In 1979, they played a New Year’s Eve show with Alan Vega of Suicide, one of Moore’s first supporters. “He was a sweetheart of a man,” Moore says. “For him to tell me that he was really into what we were doing at the time was special. His big brother advice about making a record to make it in this business was important at the time. No one had paid attention to me like that.”
1980 was a big year for Moore and the Coachmen, playing Max’s Kansas City — their first and only time. That summer he met Kim Gordon, his longtime bandmate and wife of 27 years. The couple participated in jam sessions, which is when Moore began singing, hoping he was “coming out of the Tom Verlaine, Richard Hell, Joey Ramone, and Lou Reed school.” They played their first show as a trio — Moore, Lee Ranaldo, and Gordon — under the name Sonic Youth at a benefit at Just Above Midtown Gallery in 1981.
Moore’s meticulous research shows in his accounts of every Sonic Youth album, including their self-titled EP in 1982, Confusion is Sex (1983), Bad Moon Rising (1985), and Sister (1987).

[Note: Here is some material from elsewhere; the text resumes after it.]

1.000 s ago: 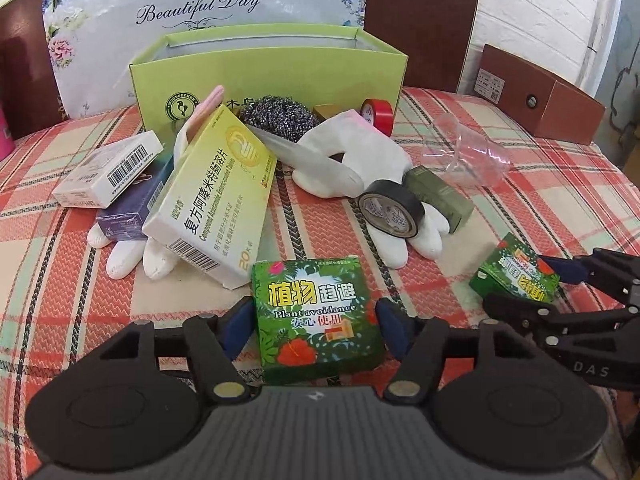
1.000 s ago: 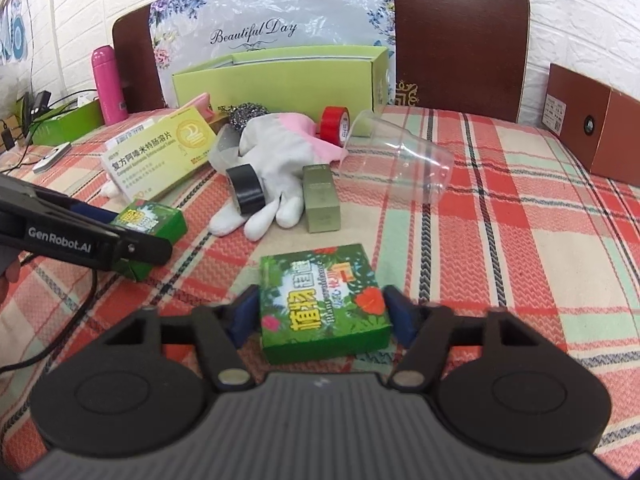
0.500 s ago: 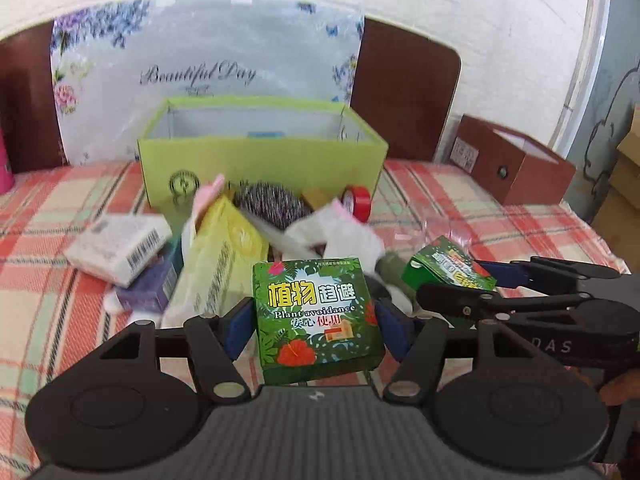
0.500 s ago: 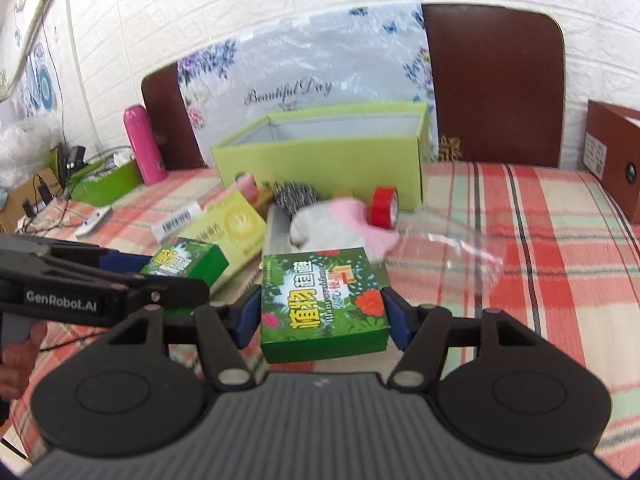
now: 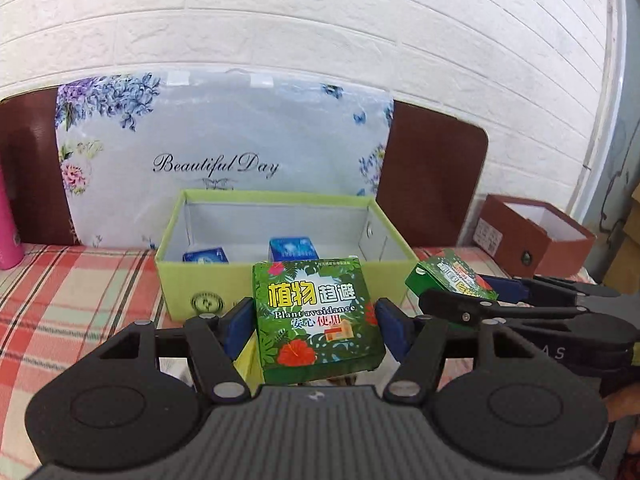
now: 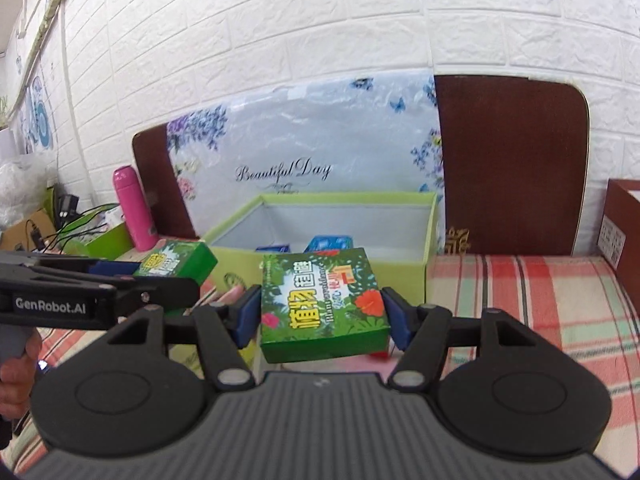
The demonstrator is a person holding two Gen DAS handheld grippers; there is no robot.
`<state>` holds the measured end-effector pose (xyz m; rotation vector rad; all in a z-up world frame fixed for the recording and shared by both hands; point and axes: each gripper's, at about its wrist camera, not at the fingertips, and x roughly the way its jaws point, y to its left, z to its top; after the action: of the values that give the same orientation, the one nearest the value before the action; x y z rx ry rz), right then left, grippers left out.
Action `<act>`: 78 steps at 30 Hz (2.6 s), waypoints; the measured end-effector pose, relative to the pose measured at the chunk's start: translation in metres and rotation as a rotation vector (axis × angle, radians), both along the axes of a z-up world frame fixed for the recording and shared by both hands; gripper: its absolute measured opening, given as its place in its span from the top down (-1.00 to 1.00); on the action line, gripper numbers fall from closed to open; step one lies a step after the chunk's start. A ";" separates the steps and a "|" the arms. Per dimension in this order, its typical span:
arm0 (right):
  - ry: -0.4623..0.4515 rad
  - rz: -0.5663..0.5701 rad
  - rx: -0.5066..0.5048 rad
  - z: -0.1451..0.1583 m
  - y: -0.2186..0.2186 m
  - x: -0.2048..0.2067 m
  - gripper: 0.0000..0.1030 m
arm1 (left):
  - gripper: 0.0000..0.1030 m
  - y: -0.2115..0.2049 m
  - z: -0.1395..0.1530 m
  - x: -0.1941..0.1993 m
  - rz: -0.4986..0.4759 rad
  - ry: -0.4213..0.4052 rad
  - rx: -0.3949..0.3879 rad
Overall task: Organize objects
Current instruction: 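Carry the green plant box into the lime-green box and release it, then grasp the yellow medicine box with the left tool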
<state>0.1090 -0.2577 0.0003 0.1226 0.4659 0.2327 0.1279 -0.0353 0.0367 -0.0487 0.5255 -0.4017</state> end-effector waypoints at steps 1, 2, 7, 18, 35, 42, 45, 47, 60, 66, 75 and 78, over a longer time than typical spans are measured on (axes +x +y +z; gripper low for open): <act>-0.003 -0.005 -0.001 0.002 -0.001 0.007 -0.21 | -0.32 -0.001 0.001 0.008 0.005 0.000 -0.001; -0.005 -0.012 -0.005 0.003 -0.001 0.015 -0.21 | -0.32 -0.002 0.002 0.016 0.011 0.002 0.002; 0.003 -0.059 -0.048 -0.001 -0.002 0.061 -0.21 | -0.32 -0.005 0.004 0.065 0.061 0.024 0.011; 0.080 -0.108 -0.168 -0.042 0.007 0.153 -0.22 | -0.32 -0.001 -0.026 0.159 0.138 0.142 0.005; -0.136 -0.149 -0.149 0.004 0.002 0.103 -1.00 | -0.75 0.011 -0.012 0.136 0.196 0.119 -0.024; -0.166 -0.160 0.016 0.023 -0.013 0.027 -1.00 | -0.75 0.019 0.002 0.061 0.196 0.072 -0.028; -0.146 -0.155 0.037 0.018 -0.014 0.002 -1.00 | -0.75 0.022 -0.004 0.032 0.181 0.072 -0.022; -0.119 -0.157 0.050 0.010 -0.013 -0.013 -1.00 | -0.75 0.022 -0.010 0.015 0.171 0.078 -0.014; 0.086 -0.161 0.101 -0.057 -0.006 -0.074 -1.00 | -0.75 0.026 -0.060 -0.046 0.146 0.190 -0.045; 0.143 -0.108 0.039 -0.085 0.018 -0.092 -1.00 | -0.75 0.031 -0.076 -0.056 0.146 0.197 -0.025; 0.131 -0.035 0.008 -0.093 0.027 -0.106 -0.72 | -0.48 0.045 -0.079 -0.039 0.156 0.171 -0.038; 0.136 -0.046 0.025 -0.092 0.022 -0.106 -0.63 | -0.44 0.047 -0.081 -0.025 0.167 0.185 -0.053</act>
<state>0.0025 -0.2359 -0.0920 0.1744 0.5943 0.1857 0.1027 0.0117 -0.0442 -0.1814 0.6879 -0.2489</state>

The band toured domestically and internationally to promote their music, including a gig at CBGB, which was panned by a Village Voice reporter. As a response, Moore wrote a letter to the editor and penned “Kill Yr Idols.”

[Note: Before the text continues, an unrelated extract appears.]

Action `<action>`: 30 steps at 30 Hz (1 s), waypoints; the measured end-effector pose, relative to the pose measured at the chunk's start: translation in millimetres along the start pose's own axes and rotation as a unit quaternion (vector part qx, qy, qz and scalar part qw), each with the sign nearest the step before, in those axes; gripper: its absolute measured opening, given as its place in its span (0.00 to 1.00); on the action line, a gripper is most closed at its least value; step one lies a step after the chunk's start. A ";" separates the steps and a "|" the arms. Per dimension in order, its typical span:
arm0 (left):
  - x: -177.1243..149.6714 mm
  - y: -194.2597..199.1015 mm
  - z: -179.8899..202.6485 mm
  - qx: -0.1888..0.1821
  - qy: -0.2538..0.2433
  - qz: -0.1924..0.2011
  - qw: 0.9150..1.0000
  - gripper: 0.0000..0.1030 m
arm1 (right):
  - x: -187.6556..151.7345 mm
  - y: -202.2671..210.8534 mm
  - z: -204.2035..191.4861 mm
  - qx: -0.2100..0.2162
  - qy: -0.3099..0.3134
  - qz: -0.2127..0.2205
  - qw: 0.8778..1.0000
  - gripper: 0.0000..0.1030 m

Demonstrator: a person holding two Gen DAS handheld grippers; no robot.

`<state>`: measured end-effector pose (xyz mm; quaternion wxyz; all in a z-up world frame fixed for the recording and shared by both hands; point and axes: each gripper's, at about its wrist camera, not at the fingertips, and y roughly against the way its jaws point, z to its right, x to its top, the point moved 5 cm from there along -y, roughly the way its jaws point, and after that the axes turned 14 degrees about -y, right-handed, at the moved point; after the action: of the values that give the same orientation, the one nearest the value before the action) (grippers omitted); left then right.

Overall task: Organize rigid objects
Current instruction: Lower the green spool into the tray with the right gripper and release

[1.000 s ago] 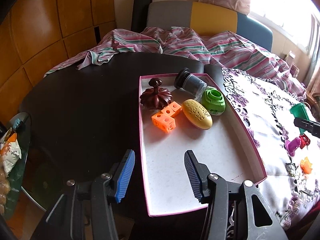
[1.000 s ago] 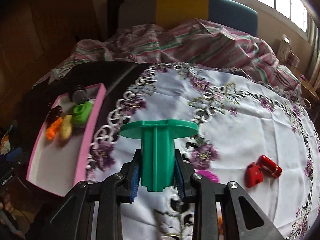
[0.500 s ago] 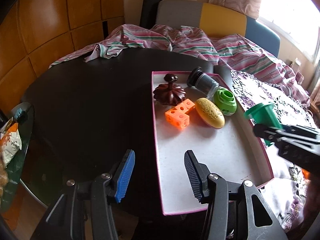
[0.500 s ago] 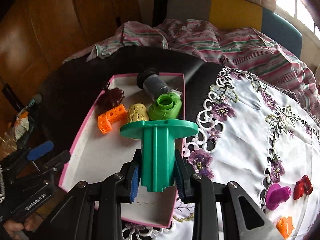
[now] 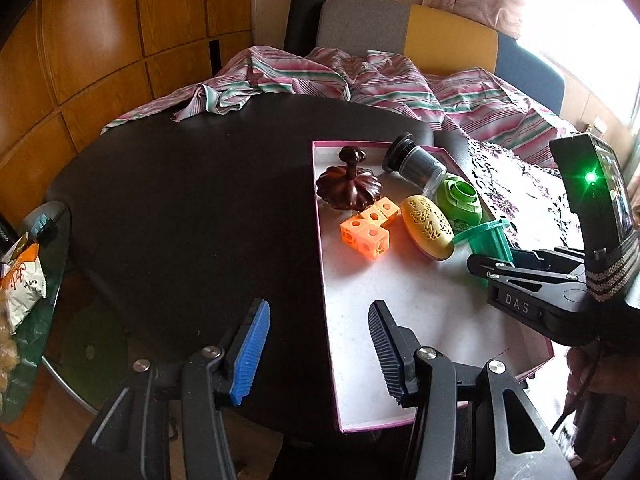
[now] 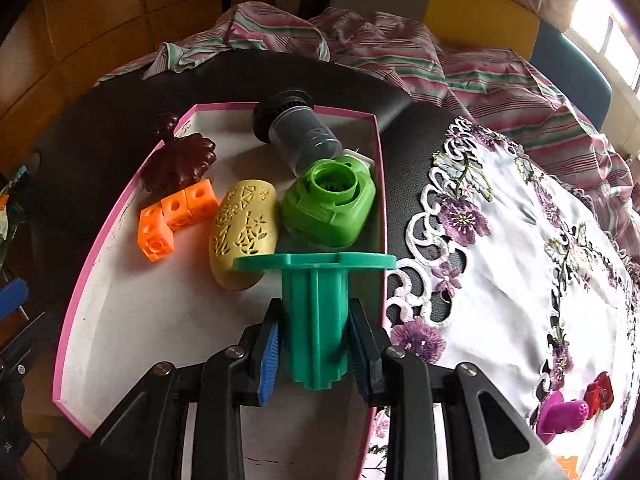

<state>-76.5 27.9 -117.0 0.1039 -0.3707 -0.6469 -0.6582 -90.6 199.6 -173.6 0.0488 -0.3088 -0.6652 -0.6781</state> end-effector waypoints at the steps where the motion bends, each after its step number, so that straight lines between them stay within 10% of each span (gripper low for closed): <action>1: -0.1 -0.1 -0.5 0.000 0.001 -0.001 1.000 0.51 | -0.8 0.3 0.2 0.004 -0.003 -0.003 1.000 0.31; 30: 5.0 10.1 14.0 0.000 -0.023 0.008 1.000 0.51 | 2.9 51.5 27.6 0.044 -0.052 0.049 0.997 0.35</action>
<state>-68.9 41.1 -107.6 0.0941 -0.3911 -0.6461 -0.6487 -58.6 220.6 -129.4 0.0607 -0.3728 -0.6800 -0.6284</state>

Moore then moves us through the late ’80s, which includes colorful accounts of domestic and European tours, including shows in Leningrad and Moscow. That includes 1988’s four-sided opus Daydream Nation, which has gone on to reach classic status. “At the time, we were informed by what was happening at SST Records, home of many post-punk, noise-rock bands, including Hüsker Dü and the Minutemen, and both of those bands put out double albums, so we decided to do the same,” Moore says. “We knew we had enough material for a double album, and it was nice that we could let our material blossom … we could let it grow, and we did.”
The momentum continued with 1988’s The Whitey Album. “We originally planned to cover the White Album by the Beatles,” he adds. “We switched gears though and decided to go into the studio with nothing prepared, just ideas informed from what we were listening to at the time, and for us, it was the stripped-down, hardcore beatbox stuff. I was inspired by LL Cool J’s Radio album and the single ‘I Need a Beat,’ which had more to do with rock than disco. We actually used samples from LL Cool J, and we covered Madonna’s ‘Into The Groove.’”
The band, which rotated personnel, continued to work arduously through the ‘90s and 2000s, releasing Dirty (1992) and Experimental Jet Set, Trash and No Star (1994), in turn gaining national media attention and landing a spot on Late Night With David Letterman. The success continued when Perry Farrell invited them to headline Lollapalooza in 1995. Ever the completist, Moore writes extensively about the band’s final three albums: Sonic Nurse, Rather Ripped, and The Eternal.
Moore beamed when asked about two events — performing with Iggy Pop and Patti Smith. “In 1987, Iggy Pop jumped onstage to play ‘I Wanna Be Your Dog’ with us at London’s Town and Country Club,” he says. “That was a highlight for us. It was absolutely incredible.” He also recounts the moment when Patti Smith invited him to join her for an encore at Central Park in 1996. “I got to know Patti when I interviewed her for BOMB Magazine, but having Patti wave me up onstage and placing Fred ‘Sonic’ Smith’s guitar on me was awesome,” he adds. “I didn’t have time to think — I just played.”
Ultimately, Moore is a rock historian and a brilliant writer. His poetic sentences evoke New York’s East Village from 1980 through 2000 perfectly. We experience East Village diners and delis, historical music venues, tenement buildings, and railroad apartments. He also writes mellifluously about the commitment required to be in a band. He places us right there with him in vans, planes, and trains to experience a Sonic Youth tour. In Sonic Life, Moore not only tells the story of a burgeoning music scene and an original band, but he also transports us to a time when artists lived their lives on their own terms, just like Sid Vicious and Joey Ramone did.